# Exercise objective:
In the data below, find the line containing "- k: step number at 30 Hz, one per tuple", then set down that line and every later line up to and including the line containing "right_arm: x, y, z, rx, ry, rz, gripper", exactly.
"""
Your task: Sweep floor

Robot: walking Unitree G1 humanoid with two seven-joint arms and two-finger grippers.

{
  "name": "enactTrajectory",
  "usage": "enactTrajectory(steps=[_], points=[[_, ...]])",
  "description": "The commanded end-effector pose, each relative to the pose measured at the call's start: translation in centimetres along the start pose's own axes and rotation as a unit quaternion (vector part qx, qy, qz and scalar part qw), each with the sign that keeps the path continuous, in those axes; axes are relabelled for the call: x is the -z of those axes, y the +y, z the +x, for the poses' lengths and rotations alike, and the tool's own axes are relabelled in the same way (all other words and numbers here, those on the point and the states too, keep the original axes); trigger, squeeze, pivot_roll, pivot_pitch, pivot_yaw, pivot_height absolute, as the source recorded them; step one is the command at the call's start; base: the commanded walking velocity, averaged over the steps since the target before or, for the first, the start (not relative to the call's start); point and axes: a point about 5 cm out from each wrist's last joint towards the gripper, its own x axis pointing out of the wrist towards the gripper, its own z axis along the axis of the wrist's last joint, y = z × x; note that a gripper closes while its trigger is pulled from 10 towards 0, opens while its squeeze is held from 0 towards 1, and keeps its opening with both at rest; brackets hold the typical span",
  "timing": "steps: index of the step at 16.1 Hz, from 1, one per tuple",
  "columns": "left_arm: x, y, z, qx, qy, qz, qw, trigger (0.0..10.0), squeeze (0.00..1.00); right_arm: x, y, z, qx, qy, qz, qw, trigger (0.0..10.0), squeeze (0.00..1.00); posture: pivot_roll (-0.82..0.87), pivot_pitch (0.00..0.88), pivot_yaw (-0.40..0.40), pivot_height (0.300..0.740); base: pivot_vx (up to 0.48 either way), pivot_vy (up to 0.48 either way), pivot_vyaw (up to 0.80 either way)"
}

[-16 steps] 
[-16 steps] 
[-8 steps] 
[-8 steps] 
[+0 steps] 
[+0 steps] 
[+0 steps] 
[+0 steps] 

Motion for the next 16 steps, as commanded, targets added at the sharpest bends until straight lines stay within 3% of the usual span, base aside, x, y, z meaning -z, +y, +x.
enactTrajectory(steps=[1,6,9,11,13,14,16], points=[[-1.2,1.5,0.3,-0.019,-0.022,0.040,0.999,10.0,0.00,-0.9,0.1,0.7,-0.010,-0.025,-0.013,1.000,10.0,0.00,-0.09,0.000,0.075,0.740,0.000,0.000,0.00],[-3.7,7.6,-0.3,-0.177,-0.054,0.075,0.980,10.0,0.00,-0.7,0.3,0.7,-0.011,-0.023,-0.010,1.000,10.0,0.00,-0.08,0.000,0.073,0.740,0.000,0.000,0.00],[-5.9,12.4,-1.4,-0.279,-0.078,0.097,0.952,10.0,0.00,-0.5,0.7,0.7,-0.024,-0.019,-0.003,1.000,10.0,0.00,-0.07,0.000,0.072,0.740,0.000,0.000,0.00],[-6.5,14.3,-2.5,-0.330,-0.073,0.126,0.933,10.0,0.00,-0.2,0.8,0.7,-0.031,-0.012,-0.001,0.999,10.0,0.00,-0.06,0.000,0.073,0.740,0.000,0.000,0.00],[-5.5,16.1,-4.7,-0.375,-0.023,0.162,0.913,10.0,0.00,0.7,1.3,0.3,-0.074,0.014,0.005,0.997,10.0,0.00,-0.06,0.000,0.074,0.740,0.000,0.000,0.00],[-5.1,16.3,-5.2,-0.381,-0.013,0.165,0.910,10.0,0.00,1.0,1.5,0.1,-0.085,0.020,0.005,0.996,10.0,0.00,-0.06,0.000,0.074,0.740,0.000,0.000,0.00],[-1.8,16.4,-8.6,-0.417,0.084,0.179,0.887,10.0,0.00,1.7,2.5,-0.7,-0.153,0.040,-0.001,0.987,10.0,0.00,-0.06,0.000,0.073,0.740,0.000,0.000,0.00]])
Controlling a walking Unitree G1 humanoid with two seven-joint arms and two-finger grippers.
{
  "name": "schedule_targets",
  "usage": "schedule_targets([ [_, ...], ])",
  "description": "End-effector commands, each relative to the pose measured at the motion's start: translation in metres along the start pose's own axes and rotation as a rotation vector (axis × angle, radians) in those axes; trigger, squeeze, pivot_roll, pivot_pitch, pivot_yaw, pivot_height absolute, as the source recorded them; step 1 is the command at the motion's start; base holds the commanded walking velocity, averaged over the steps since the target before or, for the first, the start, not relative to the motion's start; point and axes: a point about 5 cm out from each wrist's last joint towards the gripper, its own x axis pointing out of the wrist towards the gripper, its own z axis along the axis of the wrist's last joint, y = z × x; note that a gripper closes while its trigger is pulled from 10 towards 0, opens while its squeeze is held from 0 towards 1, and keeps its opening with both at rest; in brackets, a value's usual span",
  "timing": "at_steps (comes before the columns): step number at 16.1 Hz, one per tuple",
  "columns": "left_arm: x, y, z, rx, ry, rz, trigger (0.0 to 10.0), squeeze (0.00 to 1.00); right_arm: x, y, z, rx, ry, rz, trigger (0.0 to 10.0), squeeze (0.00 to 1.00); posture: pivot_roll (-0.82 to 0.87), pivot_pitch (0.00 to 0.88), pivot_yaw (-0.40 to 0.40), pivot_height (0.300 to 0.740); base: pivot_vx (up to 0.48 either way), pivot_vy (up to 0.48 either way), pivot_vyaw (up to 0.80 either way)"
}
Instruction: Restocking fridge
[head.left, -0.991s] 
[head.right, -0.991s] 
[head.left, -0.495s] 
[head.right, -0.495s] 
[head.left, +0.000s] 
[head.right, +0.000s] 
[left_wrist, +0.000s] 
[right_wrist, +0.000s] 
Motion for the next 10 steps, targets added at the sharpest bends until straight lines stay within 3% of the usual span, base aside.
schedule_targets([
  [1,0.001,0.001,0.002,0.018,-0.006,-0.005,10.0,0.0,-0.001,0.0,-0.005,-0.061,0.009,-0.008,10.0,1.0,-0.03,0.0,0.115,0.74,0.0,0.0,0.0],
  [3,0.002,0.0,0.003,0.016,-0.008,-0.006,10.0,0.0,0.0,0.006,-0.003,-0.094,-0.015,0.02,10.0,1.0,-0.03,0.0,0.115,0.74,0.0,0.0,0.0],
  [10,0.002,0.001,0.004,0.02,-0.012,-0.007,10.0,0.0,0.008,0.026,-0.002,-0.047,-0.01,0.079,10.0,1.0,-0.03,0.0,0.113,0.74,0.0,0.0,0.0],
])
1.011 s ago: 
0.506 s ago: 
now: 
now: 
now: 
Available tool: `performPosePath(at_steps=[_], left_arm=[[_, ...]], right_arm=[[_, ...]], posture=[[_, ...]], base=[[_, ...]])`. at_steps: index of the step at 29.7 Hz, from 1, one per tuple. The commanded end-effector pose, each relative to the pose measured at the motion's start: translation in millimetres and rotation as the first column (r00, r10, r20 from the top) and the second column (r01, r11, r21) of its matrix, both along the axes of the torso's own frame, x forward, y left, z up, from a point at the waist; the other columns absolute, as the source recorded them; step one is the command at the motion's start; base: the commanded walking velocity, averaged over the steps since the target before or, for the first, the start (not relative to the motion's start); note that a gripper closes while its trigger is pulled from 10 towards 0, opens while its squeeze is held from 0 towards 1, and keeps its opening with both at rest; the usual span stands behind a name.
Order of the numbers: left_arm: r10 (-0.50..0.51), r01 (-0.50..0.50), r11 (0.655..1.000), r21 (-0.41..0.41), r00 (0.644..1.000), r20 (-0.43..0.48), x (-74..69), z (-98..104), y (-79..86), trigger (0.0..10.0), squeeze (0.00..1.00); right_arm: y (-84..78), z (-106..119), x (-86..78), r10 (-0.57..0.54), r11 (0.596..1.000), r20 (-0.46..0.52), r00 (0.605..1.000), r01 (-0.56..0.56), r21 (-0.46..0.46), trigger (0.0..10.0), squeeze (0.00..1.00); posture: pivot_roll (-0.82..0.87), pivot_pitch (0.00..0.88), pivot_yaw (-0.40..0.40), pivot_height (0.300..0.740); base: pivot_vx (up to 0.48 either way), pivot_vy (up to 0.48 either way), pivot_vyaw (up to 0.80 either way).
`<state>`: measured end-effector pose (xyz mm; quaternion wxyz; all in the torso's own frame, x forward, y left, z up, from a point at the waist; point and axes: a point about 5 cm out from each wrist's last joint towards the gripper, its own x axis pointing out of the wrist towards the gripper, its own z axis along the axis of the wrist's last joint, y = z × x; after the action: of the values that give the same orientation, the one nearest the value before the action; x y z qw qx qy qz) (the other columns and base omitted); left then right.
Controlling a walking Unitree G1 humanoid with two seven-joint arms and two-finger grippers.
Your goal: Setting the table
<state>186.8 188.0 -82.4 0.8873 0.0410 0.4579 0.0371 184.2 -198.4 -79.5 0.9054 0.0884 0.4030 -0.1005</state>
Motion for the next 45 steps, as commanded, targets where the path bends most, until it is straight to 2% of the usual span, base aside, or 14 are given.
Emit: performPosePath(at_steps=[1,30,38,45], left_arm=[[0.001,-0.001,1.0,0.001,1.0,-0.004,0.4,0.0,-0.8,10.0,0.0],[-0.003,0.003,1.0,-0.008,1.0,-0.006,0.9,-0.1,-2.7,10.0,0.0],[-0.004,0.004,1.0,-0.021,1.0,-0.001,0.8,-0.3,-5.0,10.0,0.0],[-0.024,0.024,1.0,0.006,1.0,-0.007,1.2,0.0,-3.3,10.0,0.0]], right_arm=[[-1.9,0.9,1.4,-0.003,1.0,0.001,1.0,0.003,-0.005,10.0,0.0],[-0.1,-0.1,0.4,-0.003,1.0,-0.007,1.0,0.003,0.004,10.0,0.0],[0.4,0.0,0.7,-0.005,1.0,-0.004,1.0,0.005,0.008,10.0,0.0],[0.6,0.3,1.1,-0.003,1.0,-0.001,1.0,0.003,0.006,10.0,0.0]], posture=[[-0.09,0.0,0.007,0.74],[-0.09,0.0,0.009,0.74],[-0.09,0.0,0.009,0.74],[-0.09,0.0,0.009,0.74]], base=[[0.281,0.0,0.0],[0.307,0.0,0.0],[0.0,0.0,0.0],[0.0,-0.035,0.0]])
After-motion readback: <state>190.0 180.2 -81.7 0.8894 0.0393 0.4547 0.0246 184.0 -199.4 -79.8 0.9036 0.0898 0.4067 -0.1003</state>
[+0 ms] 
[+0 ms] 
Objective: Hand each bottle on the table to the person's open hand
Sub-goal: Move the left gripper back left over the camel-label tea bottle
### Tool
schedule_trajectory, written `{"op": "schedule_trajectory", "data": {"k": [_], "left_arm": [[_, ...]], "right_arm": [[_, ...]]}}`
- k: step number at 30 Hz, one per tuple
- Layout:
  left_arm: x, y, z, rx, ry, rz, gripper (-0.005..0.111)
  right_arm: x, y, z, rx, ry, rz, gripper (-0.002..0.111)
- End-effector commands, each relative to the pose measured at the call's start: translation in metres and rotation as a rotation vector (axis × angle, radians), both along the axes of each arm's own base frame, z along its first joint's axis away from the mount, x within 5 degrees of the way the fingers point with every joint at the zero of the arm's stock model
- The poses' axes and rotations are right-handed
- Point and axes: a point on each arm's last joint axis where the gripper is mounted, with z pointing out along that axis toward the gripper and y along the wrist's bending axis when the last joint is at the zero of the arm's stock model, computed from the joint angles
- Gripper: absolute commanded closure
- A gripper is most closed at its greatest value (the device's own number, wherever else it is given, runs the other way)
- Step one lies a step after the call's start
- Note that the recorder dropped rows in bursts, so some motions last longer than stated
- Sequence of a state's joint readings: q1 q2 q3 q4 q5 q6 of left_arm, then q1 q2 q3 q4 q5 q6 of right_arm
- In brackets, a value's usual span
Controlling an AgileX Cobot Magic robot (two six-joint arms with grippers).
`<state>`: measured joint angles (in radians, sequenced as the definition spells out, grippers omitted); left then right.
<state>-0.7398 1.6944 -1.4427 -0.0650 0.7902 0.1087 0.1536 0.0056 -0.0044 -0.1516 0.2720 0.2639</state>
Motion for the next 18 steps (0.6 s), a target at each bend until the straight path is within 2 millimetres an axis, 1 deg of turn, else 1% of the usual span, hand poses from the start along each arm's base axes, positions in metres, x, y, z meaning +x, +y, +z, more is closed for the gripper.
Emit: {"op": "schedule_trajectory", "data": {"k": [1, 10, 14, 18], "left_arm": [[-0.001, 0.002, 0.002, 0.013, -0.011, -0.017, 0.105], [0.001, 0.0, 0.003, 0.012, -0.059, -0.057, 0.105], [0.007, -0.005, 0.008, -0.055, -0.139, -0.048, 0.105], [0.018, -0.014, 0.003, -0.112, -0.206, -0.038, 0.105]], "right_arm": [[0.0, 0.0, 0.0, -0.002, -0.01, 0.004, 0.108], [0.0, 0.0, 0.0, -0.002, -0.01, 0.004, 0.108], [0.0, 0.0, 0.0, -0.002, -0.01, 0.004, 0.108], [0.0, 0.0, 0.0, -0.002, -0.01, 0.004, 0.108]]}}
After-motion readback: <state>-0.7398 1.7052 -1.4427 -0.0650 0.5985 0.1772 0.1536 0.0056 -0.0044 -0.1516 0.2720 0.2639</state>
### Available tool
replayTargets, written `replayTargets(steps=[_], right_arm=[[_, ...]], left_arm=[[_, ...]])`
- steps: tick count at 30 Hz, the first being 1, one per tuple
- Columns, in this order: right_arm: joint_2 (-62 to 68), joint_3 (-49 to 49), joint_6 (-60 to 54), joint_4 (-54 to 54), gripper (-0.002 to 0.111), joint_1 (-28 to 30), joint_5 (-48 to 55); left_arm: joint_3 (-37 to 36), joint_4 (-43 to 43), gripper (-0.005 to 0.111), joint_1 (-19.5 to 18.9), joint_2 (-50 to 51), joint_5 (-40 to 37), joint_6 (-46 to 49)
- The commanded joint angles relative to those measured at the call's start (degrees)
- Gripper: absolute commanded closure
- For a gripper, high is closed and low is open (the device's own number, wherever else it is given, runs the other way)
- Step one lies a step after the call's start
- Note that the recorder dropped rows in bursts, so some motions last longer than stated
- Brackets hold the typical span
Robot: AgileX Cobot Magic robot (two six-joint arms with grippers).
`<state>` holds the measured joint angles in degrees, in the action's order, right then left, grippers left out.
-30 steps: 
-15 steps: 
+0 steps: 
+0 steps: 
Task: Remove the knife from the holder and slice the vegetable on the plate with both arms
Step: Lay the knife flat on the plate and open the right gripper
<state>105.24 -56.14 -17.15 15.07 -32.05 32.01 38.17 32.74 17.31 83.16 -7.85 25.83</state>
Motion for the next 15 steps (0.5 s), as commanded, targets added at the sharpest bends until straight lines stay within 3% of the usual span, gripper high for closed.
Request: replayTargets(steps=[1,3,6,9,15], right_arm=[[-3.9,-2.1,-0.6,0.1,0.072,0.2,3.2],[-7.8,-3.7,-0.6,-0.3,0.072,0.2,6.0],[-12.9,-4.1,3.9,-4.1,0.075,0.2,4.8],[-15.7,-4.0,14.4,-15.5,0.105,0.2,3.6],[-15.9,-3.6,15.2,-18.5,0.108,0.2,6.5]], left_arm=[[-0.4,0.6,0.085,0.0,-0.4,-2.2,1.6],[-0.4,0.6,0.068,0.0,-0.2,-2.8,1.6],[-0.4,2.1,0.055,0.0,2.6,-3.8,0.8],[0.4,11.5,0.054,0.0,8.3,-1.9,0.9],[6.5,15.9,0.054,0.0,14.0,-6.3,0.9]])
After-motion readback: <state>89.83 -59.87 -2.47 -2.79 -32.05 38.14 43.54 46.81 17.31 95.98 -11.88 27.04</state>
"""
# Final answer:
- k: step number at 30 Hz, one per tuple
- Layout:
  left_arm: x, y, z, rx, ry, rz, gripper (-0.005..0.111)
  right_arm: x, y, z, rx, ry, rz, gripper (-0.002..0.111)

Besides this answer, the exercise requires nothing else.